There’s even an Acme:: namespace, where people upload humorous modules just for fun. Your author has over 40 modules on the CPAN at http://search.cpan.org/~ovid/, though many of them are for rather obscure problems.
In fact, that’s part of what makes the CPAN so great. When you have a relatively obscure problem, there’s a good chance there’s a CPAN module for it. Today, many are surprised when they have a problem and there’s not a CPAN module for it. Whenever possible, don’t reinvent the wheel. Look for a solution on the CPAN and see if you can save yourself a lot of time and effort by using someone else’s code. That’s why it’s there.
Oh, and did we mention that all code on the CPAN is both free and open source?

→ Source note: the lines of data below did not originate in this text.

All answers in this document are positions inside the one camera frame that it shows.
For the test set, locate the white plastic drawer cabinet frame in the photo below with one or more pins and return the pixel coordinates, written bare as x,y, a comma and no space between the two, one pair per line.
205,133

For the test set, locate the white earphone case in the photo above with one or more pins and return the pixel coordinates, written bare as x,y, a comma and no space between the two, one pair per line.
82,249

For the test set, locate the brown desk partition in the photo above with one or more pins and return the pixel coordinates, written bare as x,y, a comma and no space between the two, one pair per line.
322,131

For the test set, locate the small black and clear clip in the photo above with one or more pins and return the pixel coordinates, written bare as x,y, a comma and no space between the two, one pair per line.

You’re going to see many differences between Windows and other operating systems here. That’s unfortunate, but we’ll try to minimize those differences as much as possible. The short description: use the automated tools we recommend for you (CPAN clients, for example) and don’t try to do this stuff manually. You’ll probably get it wrong until you understand what’s happening here. Fortunately, this is probably your biggest hurdle if you use Windows.
CPAN and METACPAN
The cpan.org Web site is the “original” CPAN and is currently the one that most people think of when they think of the CPAN Web site. It allows you to browse distributions, search distributions, check test results on modules and read reviews of said modules.
As an alternative to
cpan.org, there’s the new
metacpan.org. When writing a book, there’s always a danger in describing new technology due to the chance that it will change or cease to exist by the time the book is printed (I really hope my publisher doesn’t read this section), but metacpan.org has enough developers working on it and seems stable enough that it’s worth including in this book.

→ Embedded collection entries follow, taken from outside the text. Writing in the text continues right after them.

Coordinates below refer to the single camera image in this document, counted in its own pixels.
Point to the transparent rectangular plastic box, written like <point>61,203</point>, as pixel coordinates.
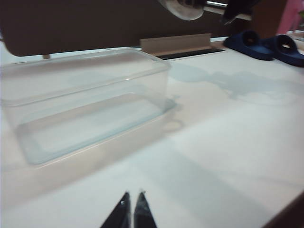
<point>83,123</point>

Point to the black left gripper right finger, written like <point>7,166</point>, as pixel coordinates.
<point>142,213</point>

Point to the round beige disc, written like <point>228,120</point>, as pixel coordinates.
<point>183,12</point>

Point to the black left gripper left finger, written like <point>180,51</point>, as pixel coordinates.
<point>120,215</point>

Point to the brown wooden board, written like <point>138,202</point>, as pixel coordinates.
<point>267,16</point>

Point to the pink cloth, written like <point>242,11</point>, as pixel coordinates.
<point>291,16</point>

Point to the dark blue slipper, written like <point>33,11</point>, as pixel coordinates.
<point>288,55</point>
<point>247,48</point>

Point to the dark brown divider panel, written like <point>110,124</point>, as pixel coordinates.
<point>95,23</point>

It has a search engine with autocomplete driven by the excellent ElasticSearch search engine (http://www.elasticsearch.org/). In addition to offering everything that cpan.org offers, it also has an API to allow you to write your own CPAN tools, if needed. You can sign up for a free acount with metacpan and add modules as favorites, link other accounts to your metacpan account, and even accepts a Paypal donation email address. In short, it’s social networking for the CPAN. Add the API on top of it and your author expects that metacpan is the future of the CPAN. Your author has also been wrong before.
Alternatively, some people like
cpan.uwinnipeg.ca, but those are less popular.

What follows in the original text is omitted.